Can Defendants Produce Non-Searchable PDFs Rather than Native File Formatting?

by Alan Brooks

In Dixon v. Experian Information Solutions, Inc. and Green Tree Servicing, LLC (N.D. Ind. June 25, 2014), Plaintiff alleged Defendants reported inaccurate information in his credit file about his mortgage account in violation of 15 U.S.C. § 1681 et al., the Fair Credit Reporting Act (“FCRA”).

Plaintiff eDiscovery requests were served upon on Defendant, who produced 966 pages of documents in unsearchable PDF formatting. Defendants claimed what they produced was the only relevant, responsive documents. Plaintiff filed a Motion to Compel, seeking:

1. All ESI in native file format, which was requested but not objected to, and not tendered in the defense production. Plaintiff argued the defense kept the ESI in the usual course of business in electronic searchable form, but converted it to non-searchable PDF paper documents for the production.

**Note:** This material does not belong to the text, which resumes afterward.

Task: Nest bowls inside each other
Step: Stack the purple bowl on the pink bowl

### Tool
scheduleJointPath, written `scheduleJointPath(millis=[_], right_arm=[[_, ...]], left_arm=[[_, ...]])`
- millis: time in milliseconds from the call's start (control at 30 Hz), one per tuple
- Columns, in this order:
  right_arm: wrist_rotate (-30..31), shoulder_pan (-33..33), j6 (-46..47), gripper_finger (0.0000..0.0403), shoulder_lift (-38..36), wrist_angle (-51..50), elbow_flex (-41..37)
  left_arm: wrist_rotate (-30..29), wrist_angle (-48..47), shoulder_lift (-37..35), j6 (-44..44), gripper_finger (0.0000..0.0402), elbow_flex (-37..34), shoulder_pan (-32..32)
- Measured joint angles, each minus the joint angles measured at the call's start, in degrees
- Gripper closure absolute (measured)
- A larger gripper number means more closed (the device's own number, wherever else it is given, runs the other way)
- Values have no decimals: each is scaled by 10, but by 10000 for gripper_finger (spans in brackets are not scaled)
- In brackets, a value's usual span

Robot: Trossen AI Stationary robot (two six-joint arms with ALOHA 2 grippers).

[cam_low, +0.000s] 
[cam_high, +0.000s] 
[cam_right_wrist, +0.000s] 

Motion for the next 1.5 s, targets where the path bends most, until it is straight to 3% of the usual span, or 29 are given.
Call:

2. A search and production of all email communications. Plaintiff alleged internal email communications would shed light on policies regarding reporting information on credit reports to show whether the reporting done was reasonably. Although Defendants claimed no relevant email chains existed, they admitted they never even ran a search.

3. To overrule Defendant’s objections to the discovery that stated requests for data regarding § 1681(g) was an irrelevant claim, and therefore the ESI request was overly broad and burdensome.

The court agreed the ESI should be produced in native file format, as originally requested by Plaintiff; the court agreed that an email search for relevant data must be done. The court held Plaintiff’s  §1681(g) claim was relevant and therefore, Defendants can file an amended response with this in mind to object to the specific requests.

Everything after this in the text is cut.